• **WORK INSTRUCTIONS**
Reproduce the listing below exactly. Pictures do not belong in the copy.

• **DATA SHOWN**
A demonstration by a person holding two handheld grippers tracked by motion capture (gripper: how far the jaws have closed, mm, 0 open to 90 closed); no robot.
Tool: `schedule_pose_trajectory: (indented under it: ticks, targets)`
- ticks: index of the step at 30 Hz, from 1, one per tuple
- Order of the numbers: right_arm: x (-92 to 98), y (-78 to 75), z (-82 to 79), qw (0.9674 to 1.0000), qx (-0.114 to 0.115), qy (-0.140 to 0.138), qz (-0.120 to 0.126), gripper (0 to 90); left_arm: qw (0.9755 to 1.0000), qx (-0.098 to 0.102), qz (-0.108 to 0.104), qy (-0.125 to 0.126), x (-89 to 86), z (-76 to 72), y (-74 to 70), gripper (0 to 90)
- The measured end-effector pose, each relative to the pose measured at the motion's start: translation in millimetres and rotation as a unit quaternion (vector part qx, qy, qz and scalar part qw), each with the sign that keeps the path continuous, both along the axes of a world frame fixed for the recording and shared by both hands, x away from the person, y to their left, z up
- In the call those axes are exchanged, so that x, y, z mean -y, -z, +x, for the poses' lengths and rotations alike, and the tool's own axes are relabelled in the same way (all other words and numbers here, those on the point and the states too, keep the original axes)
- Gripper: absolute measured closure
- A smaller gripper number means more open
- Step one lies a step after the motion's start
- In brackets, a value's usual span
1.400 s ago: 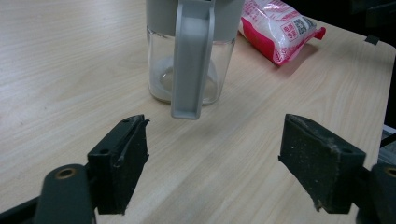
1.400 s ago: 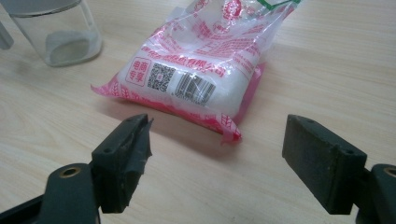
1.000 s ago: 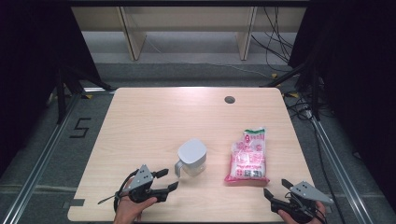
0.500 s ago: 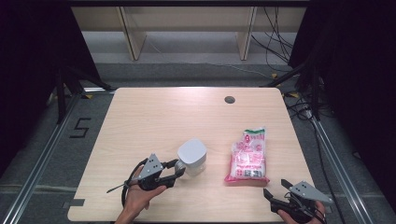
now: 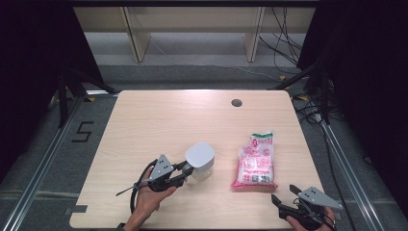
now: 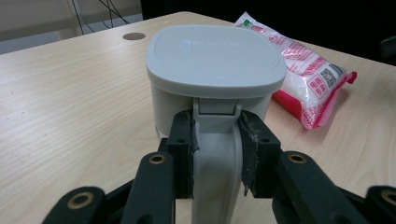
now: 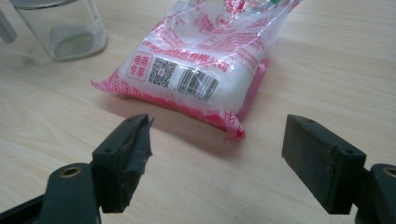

• **ANSWER BOX**
A demonstration by a person holding two handheld grippers tracked by motion capture (gripper: how far the jaws have closed, mm, 0 open to 90 closed); no robot.
Tool: `schedule_pose_trajectory: (indented under it: ticks, targets)`
- ticks: index of the step at 30 Hz, from 1, one per tuple
- Order of the numbers: right_arm: x (-92 to 98), y (-78 to 75), z (-82 to 79), qw (0.9674 to 1.0000), qx (-0.114 to 0.115), qy (-0.140 to 0.138), qz (-0.120 to 0.126), gripper (0 to 90); left_arm: qw (0.9755 to 1.0000), qx (-0.098 to 0.102), qz (-0.108 to 0.104), qy (-0.125 to 0.126), x (-89 to 86), z (-76 to 72), y (-74 to 70), gripper (0 to 90)
- The measured end-effector pose, each relative to the pose measured at the motion's start: translation in millimetres and rotation as a unit quaternion (vector part qx, qy, qz and scalar part qw), each with the sign that keeps the path continuous, both along the axes of a world frame fixed for the recording and shared by both hands, x away from the person, y to their left, z up
- In the call those axes are exchanged, so that x, y, z mean -y, -z, +x, for the poses' lengths and rotations alike, and the tool's own axes are relabelled in the same way (all other words and numbers here, those on the point and the states too, keep the original axes)
- Gripper: absolute measured closure
- A smaller gripper number means more open
- Step one lies a step after the motion's start
- In brackets, a value's usual span
1.400 s ago: 
1.400 s ago: 
1.000 s ago: 
0.500 s ago: 
now: 
now: 
now: 

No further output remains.